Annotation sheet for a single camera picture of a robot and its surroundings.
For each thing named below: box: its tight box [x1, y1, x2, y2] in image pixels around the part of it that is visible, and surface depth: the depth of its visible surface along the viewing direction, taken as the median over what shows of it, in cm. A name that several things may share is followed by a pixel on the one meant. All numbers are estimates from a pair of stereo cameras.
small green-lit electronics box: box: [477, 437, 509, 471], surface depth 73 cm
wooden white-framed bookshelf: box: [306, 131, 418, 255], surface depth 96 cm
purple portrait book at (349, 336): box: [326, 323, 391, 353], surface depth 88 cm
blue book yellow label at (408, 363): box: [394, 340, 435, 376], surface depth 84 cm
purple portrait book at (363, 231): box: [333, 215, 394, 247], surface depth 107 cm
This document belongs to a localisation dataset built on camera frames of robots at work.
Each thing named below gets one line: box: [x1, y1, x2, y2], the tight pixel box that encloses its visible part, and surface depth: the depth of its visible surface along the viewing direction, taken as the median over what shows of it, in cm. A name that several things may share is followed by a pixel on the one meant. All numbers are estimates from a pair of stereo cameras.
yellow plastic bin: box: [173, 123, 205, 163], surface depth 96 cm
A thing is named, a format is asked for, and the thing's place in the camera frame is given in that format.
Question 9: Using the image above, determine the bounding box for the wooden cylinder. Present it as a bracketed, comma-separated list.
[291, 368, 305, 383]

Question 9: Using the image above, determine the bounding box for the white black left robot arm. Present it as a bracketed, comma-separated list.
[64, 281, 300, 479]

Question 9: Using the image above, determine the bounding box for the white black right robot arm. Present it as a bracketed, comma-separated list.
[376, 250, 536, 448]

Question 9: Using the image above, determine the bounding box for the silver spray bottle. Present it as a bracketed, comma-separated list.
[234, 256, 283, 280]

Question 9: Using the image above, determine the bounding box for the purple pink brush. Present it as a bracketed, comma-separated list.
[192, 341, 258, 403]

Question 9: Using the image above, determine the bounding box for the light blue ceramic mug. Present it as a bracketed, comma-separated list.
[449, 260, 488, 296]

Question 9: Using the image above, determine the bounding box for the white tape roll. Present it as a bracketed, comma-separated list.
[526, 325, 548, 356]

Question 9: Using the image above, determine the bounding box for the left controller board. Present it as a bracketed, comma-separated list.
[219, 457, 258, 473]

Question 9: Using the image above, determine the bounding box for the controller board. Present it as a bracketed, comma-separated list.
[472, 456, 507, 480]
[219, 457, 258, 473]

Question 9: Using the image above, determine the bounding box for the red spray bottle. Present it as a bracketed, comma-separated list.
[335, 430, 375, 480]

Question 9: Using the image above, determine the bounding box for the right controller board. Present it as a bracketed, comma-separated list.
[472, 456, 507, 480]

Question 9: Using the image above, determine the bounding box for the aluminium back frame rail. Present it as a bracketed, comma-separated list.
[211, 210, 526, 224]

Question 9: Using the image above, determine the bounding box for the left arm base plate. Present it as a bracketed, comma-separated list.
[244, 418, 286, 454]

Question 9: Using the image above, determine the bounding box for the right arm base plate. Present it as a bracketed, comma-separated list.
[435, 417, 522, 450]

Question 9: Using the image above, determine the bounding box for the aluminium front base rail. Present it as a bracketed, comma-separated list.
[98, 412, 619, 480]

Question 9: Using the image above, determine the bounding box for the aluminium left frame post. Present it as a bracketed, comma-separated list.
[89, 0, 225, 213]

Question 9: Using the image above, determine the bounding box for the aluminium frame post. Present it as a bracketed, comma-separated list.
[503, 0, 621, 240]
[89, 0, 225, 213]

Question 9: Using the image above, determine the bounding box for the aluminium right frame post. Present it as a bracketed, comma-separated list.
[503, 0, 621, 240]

WHAT YOU HAVE TO DO -> The lines you need are those holding the word "part"; copy each of them from the material above.

EXPECTED OUTPUT ->
For each thing named below: box: its tight box [x1, y1, x2, y2] in image pixels around the part of it that is visible, and surface depth: the depth of its visible surface along the viewing direction, taken as the median over what shows of it, in cm. A name that several things may share is followed by a pixel on the one meant. All numbers are estimates from a pair of stereo cameras.
Each thing named below gets one line: box: [x1, y1, x2, y2], the tight pixel box that encloses its visible part, and surface depth: the depth of its visible surface along the viewing direction, taken as the median over what shows of it, in cm. A name that several things may share is followed by a pixel on the one meant. All numbers are estimates from a pair of stereo cameras.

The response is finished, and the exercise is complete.